Use true variants when colors share one URL is fine and you stay under the 100 variant limit. Use separate products (linked with RCL) when each color has real search value, when you’d exceed the variant cap, or when colors need their own photos and descriptions. Many stores run both models across different collections.

QuestionTrue variantsSeparate products + RCL
URL per colorNo (one parent URL)Yes (one URL each)
Indexed separately by GoogleNoYes
Hits 100 variant ceilingYes, on big catalogsNo
Needs Shopify PlusPlus needed for 2,048 capNo
Collection grid swatchesAdd with a swatch appBuilt in with RCL
Per-color photos and copyLimitedFull control

One honest warning. Separate products mean more SKUs to manage. If you only sell two or three colors per style and none of them pull search demand, true variants are simpler and you should keep them. Don’t split products just because you can. Split them when the SEO upside is real. We laid out the full decision framework in our combined listings best practices guide, and there’s a quick-answer combined listings FAQ too.

Selling wholesale or B2B on top of this? Grouped separate products play nicely with tiered catalogs, which we cover in the B2B combined listings post. And if shoppers need to filter by color inside the grouped grid, see combined listings collection filters. Picking an app? Our best combined listings apps for 2026 roundup compares the real options.

When to add Rubik Variant Images too

Add Rubik Variant Images when a single product still has multiple variants (like sizes or a few colors) and you want the product page gallery to filter to the selected variant’s images. RCL handles separate products across the collection grid. RVI handles the variants of one product on its own page. They solve different layers and stack well together.

There’s a newer overlap worth knowing. As of 2026, RVI also shows swatches on product cards across collection pages, but those are swatches for the variants of one product (one product, many colors on a single card). RCL’s collection swatches are for separate products grouped together (each color its own URL).

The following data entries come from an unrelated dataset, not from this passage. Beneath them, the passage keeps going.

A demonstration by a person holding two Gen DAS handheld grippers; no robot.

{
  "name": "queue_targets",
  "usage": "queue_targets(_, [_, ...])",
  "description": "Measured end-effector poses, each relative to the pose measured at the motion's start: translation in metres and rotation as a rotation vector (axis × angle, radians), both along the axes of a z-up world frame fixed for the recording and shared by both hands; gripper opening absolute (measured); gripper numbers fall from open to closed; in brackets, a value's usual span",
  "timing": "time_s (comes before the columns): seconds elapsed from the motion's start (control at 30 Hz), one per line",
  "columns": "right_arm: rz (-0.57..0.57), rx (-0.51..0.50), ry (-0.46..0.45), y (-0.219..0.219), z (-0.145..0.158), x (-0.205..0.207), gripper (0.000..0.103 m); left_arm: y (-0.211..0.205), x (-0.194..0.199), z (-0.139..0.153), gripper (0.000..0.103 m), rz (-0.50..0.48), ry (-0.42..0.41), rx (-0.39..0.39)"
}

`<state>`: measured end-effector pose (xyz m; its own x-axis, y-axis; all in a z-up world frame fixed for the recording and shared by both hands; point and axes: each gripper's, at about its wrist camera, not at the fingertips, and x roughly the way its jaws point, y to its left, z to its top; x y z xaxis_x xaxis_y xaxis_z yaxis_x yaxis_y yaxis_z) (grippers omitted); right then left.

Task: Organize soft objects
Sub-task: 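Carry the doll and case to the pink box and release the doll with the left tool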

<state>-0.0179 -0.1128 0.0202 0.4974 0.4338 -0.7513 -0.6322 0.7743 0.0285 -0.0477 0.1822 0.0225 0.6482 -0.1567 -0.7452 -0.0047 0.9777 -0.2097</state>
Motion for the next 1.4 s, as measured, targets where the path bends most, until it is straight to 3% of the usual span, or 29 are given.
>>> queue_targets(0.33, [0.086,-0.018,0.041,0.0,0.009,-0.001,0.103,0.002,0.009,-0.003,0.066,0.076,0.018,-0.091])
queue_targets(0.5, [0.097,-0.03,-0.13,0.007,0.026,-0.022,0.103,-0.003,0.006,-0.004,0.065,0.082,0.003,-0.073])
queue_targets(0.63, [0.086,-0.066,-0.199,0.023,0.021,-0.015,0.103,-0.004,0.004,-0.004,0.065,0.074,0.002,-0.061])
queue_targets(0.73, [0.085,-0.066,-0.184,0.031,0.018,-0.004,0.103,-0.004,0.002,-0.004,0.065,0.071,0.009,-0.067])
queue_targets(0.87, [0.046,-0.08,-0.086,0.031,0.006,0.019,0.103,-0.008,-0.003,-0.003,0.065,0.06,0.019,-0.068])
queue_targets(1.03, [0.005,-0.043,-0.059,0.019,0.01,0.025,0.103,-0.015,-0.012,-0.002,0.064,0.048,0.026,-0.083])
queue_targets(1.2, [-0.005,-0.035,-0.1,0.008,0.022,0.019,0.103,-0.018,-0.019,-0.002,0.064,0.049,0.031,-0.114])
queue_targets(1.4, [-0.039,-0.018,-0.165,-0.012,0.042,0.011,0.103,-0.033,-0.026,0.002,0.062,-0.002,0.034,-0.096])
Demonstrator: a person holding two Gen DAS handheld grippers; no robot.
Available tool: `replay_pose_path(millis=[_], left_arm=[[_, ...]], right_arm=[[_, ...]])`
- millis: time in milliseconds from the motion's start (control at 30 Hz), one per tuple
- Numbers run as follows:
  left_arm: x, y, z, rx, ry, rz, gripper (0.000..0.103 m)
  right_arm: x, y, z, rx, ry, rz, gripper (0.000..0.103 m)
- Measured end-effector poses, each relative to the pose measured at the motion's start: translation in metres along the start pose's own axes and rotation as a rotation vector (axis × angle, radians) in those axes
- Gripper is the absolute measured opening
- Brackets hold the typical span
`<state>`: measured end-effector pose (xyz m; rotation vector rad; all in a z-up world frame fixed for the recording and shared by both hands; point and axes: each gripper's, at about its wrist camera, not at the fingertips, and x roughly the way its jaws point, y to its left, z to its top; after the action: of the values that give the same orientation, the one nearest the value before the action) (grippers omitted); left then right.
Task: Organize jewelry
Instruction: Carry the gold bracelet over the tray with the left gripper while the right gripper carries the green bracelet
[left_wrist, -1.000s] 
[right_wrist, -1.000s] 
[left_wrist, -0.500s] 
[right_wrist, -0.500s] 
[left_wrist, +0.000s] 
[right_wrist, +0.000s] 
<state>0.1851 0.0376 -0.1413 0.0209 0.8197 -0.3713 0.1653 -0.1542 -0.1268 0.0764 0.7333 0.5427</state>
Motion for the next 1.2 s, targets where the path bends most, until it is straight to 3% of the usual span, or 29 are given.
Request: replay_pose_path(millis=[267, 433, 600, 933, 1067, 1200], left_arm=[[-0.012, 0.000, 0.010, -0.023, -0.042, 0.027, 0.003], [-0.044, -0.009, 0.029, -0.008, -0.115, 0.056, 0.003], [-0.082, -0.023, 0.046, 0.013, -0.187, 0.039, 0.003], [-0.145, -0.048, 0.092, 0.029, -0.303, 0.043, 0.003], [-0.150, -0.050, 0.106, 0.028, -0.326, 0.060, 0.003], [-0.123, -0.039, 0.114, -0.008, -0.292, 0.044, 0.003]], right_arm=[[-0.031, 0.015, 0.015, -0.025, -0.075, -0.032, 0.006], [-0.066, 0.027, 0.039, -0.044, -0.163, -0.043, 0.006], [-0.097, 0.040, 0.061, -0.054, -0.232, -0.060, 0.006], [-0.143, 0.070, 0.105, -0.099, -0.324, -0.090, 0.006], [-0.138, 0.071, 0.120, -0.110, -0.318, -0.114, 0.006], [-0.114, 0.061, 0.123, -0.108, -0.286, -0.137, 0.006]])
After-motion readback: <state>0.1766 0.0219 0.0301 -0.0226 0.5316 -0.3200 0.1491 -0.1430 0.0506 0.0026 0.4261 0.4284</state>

Different jobs. If your colors are true variants of one product, reach for RVI’s collection page color swatches. If each color is a separate product, that’s RCL’s territory.

The combo many apparel catalogs land on: separate products per color (grouped by RCL for the grid) plus RVI on any product that still carries size or fit variants, so the product page images filter correctly when a swatch is clicked. We explain that interaction in changing product images when clicking swatches. For a broader look at picking the right swatch tool, our friends over at Craftshift put together a solid color swatch app comparison for 2026.

See it live: explore the Rubik Combined Listings demo store, watch the tutorial video, or read the getting started guide.

Frequently asked questions

Can I show swatches on collection pages for separate products?

Yes. Rubik Combined Listings groups your separate products and renders color or image swatches on each collection card. Clicking a swatch switches the card to that color’s product, and each color keeps its own URL underneath.

Does this require Shopify Plus?

No. RCL works on every Shopify plan. Shopify’s native Combined Listings feature needs Plus, but RCL does not, which is the main reason stores use it to group separate products without upgrading.

How do I link separate products into one group?

Create a group in the app, add the products with the manual picker (or bulk group by title pattern, tags, or metafield), set each product’s option value and swatch color, then enable the group. AI Magic Fill can fill the option values and hex colors for you.

Will out-of-stock colors still show on the grid?

No. RCL syncs in real time and hides products that are out of stock, archived, or set to draft, so the swatch row only shows colors a customer can actually buy. No dead links on the collection page.

Do separate products help SEO more than variants?

For color or material queries with real search demand, yes. Each separate product gets its own URL, title, and images that Google can index and rank, while true variants share one parent URL. If a color has no search value, variants are simpler.